**PROMPT**: Every line containing "picture" should be identified and copied from the data below.

**RECORDS PROVIDED**:
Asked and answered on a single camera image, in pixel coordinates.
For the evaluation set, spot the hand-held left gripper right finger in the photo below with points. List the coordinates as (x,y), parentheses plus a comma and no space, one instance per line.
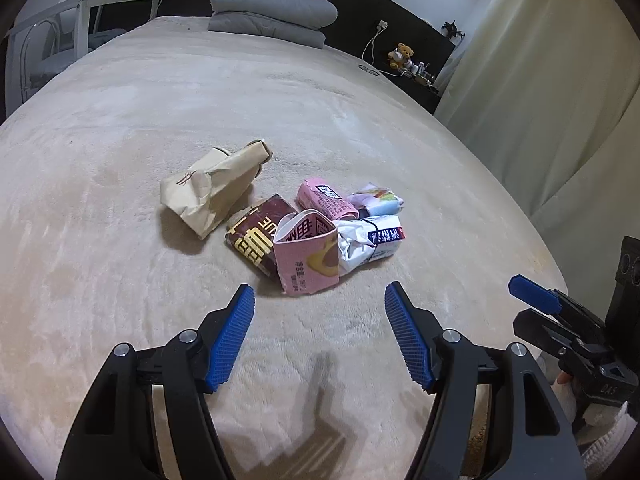
(407,340)

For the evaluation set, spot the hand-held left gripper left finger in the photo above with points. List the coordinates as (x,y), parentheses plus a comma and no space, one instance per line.
(227,340)

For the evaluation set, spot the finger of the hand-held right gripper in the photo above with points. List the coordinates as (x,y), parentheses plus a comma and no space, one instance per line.
(545,331)
(532,292)

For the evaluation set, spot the white blue carton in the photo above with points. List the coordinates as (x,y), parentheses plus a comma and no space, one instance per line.
(370,245)

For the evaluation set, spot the maroon drink carton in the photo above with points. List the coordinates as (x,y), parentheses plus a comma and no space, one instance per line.
(255,240)

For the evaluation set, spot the pink drink carton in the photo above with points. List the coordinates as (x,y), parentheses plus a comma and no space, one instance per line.
(305,260)

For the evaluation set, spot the small light blue packet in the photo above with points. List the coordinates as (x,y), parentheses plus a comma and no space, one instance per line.
(380,202)

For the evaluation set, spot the brown paper bag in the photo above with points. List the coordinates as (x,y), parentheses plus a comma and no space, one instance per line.
(210,185)

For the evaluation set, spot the pink snack packet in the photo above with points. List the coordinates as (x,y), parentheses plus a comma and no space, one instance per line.
(325,200)

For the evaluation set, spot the person's right hand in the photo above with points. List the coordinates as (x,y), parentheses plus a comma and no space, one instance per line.
(567,400)

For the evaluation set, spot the beige bed blanket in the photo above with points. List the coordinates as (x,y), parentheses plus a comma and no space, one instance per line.
(125,285)

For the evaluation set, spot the cream curtain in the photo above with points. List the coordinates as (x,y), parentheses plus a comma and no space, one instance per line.
(525,85)

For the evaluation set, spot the black nightstand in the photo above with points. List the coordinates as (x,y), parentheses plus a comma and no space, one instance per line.
(415,91)

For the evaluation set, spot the brown teddy bear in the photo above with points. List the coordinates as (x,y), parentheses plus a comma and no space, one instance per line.
(401,56)

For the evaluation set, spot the eyeglasses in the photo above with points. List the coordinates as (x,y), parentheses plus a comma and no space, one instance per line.
(369,69)

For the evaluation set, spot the dark potted plant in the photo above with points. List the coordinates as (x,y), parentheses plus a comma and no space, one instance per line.
(452,30)

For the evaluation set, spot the white chair with grey cushion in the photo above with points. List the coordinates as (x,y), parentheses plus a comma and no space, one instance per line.
(105,37)

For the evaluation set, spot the folded grey quilt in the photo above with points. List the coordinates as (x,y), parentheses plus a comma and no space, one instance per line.
(272,7)

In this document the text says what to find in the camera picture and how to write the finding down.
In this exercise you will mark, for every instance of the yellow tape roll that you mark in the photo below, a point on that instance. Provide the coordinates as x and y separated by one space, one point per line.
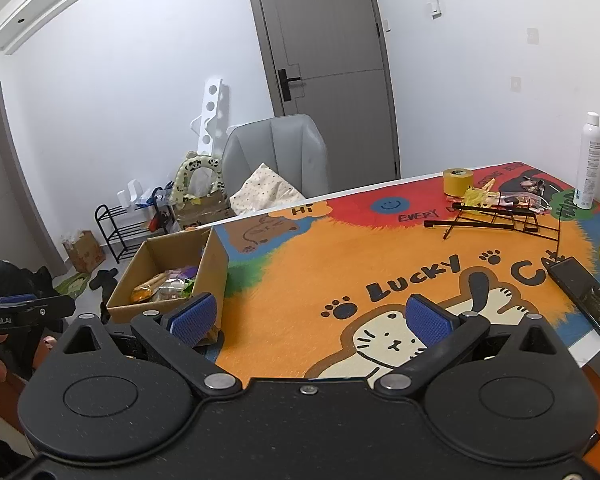
457 182

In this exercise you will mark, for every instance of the colourful cat print table mat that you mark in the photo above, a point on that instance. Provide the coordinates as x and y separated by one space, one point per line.
305 270

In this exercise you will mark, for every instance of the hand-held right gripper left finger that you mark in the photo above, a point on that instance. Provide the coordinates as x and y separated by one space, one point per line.
195 317

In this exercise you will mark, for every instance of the brown box with yellow tape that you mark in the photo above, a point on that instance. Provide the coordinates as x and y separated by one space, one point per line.
205 210

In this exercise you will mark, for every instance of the grey upholstered chair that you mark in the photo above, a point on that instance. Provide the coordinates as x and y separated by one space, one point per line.
280 150

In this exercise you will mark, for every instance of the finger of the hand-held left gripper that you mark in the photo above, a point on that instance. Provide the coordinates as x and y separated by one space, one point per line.
17 299

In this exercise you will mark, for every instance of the clear bag of small items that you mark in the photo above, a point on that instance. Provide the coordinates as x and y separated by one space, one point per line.
530 187

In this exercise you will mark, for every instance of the red dark object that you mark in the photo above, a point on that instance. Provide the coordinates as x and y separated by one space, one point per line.
156 222

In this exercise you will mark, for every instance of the beige wall plate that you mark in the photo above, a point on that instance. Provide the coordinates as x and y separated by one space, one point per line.
516 83
531 35

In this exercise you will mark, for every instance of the long orange biscuit packet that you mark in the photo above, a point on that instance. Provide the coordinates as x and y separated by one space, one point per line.
145 294

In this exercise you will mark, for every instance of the white spray bottle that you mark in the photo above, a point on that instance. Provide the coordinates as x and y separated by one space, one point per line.
590 170

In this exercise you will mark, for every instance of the brown cardboard box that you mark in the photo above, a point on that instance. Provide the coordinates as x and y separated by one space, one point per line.
215 265

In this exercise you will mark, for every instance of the black slipper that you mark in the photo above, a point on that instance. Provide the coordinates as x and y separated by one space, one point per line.
102 279

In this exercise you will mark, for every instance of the bright green snack packet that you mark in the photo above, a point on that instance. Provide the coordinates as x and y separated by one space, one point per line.
187 288

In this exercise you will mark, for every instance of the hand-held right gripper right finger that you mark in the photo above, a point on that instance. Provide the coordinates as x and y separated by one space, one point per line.
427 325

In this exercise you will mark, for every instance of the black smartphone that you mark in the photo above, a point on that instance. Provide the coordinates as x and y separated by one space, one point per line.
585 297

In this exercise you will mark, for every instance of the green floor mat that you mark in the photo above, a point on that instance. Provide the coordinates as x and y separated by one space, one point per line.
72 285

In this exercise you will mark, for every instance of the white rack with round holes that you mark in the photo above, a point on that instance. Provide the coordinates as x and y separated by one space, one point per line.
211 105

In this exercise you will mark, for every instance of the grey door with black lock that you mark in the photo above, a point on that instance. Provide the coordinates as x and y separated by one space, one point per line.
330 35

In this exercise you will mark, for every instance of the black metal shoe rack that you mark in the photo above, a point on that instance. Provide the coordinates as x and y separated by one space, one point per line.
125 232

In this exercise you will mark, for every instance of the white plastic object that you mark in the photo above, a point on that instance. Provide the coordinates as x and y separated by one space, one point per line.
130 194

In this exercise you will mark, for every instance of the teal band cookie packet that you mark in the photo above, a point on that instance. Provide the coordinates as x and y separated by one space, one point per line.
169 293

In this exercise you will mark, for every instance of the blue plastic bag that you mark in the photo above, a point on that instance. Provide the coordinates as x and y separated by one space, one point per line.
152 198

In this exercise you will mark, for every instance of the purple snack packet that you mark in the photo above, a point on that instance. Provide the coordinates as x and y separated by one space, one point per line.
185 274

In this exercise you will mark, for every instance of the small printed cardboard box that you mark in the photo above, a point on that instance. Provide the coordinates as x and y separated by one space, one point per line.
87 255

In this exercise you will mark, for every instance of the plain grey door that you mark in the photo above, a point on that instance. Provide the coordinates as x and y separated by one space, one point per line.
0 185

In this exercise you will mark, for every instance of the cream dotted cushion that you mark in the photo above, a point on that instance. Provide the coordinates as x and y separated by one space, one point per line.
260 190

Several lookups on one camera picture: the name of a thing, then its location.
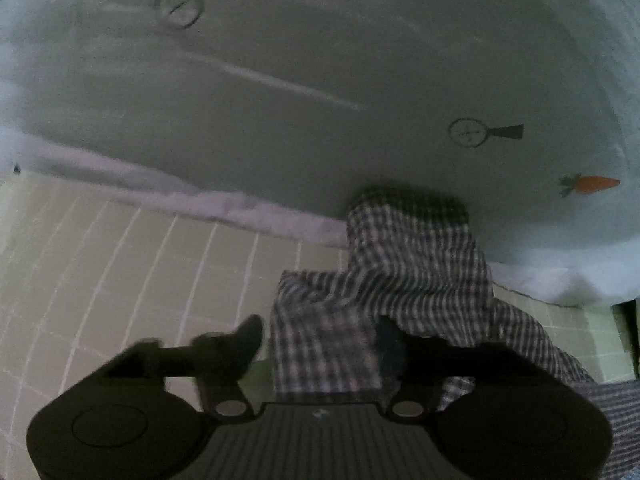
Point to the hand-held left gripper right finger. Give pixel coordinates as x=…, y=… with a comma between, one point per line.
x=391, y=350

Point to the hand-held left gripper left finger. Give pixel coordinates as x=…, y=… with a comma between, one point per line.
x=247, y=342

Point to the plaid button shirt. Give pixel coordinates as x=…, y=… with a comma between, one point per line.
x=400, y=270

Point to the green grid mat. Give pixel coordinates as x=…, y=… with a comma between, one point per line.
x=100, y=260

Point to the light blue carrot-print sheet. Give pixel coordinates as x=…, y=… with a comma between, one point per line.
x=300, y=85

**ANSWER TO THIS EXERCISE**:
In this document the text says what to find in the camera picture and how to write the finding down.
Several lookups on one camera picture: the name of a thing, then its location.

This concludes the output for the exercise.